Drugi problem to kondycja progów. Nie wiem czy są zjechane bardzo czy tylko trochę, dlatego proszę o pomoc.
Generalnie zamierzałem po ok 2 latach zmienić gitarę, kiedy nauczę się już jako tako grać. Myślałem o wakacjach, wiadomo - przypływ kasy, w dodatku zmiana szkoły więc może udałoby się poznać jakichś ludzi i zacząć z nimi grać, to i sprzęt przydałby się lepszy.
Przechodząc do meritum - nie wiem czy jest sens wysyłać gitarę do lutnika, nie wiem ile może kosztować regulacja tego co powoduje brzęczenie, obniżenie akcji strun (jest duża, powyżej 14 progu gra się ciężko) i ewentualne odświeżenie progów.

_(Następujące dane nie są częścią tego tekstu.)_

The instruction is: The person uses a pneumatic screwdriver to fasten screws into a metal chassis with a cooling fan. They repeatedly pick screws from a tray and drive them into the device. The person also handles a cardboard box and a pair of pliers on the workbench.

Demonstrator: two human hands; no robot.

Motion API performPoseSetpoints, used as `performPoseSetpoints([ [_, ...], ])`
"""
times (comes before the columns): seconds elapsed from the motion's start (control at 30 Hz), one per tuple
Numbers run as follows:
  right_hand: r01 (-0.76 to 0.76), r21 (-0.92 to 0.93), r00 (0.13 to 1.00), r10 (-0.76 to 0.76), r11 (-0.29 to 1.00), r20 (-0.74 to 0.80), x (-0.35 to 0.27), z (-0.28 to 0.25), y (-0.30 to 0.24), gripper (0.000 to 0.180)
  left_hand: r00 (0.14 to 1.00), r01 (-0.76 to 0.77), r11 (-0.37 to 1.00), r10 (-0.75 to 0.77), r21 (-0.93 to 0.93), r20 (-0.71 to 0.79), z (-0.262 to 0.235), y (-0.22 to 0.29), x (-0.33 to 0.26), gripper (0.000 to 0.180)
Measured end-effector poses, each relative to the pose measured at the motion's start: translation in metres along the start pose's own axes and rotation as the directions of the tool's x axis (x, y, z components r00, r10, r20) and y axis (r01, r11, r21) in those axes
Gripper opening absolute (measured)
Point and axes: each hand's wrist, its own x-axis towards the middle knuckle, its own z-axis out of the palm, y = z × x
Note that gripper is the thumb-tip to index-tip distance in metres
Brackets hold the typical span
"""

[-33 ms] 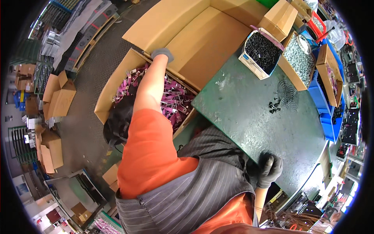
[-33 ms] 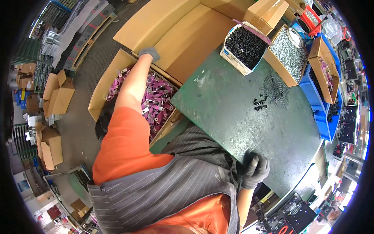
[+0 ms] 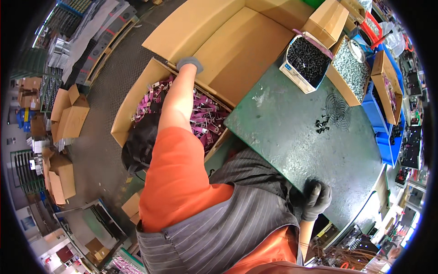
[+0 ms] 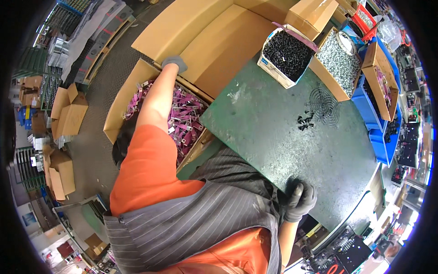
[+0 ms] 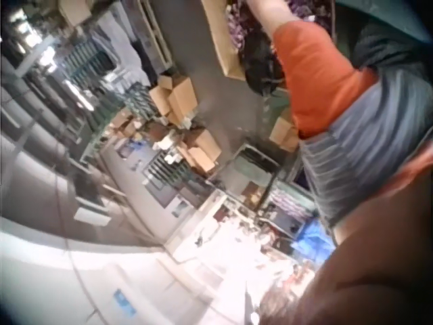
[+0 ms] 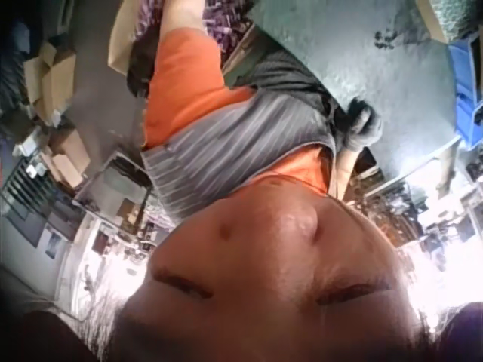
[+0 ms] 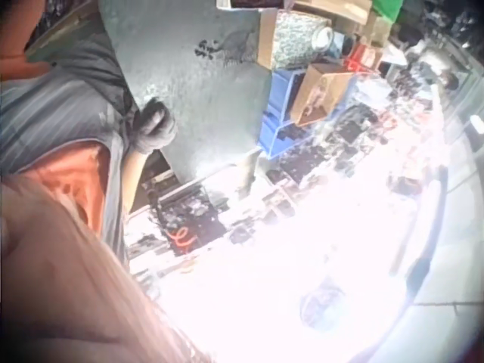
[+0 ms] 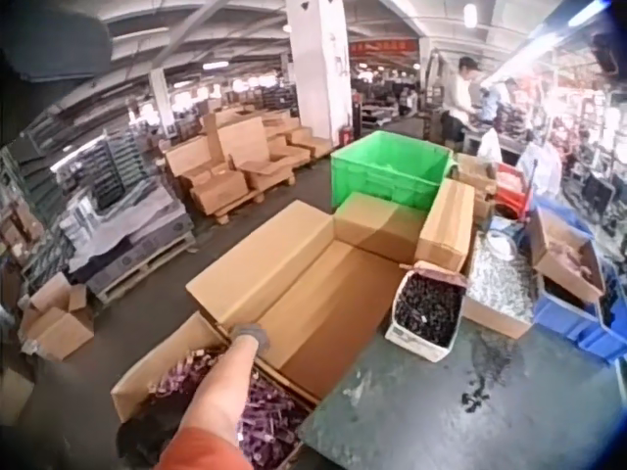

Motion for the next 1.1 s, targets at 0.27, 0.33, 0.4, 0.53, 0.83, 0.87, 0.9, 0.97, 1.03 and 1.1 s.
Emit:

Zapłacę za to (na przykład) stówę. Gitara jest trochę poobijana i warta jest jakieś 200-250 zł. Ma to wtedy sens? Czy lepiej już zacząć rozglądać się za czymś innym, a tą sprzedać?
Chciałbym poznać wasze zdanie jako ludzi którzy trochę już w tym siedzą i mają większe rozeznanie. Potem wrzucę zdjęcie progów. Jeśli jakieś zdjęcie jeszcze jest potrzebne to też postaram się zrobić.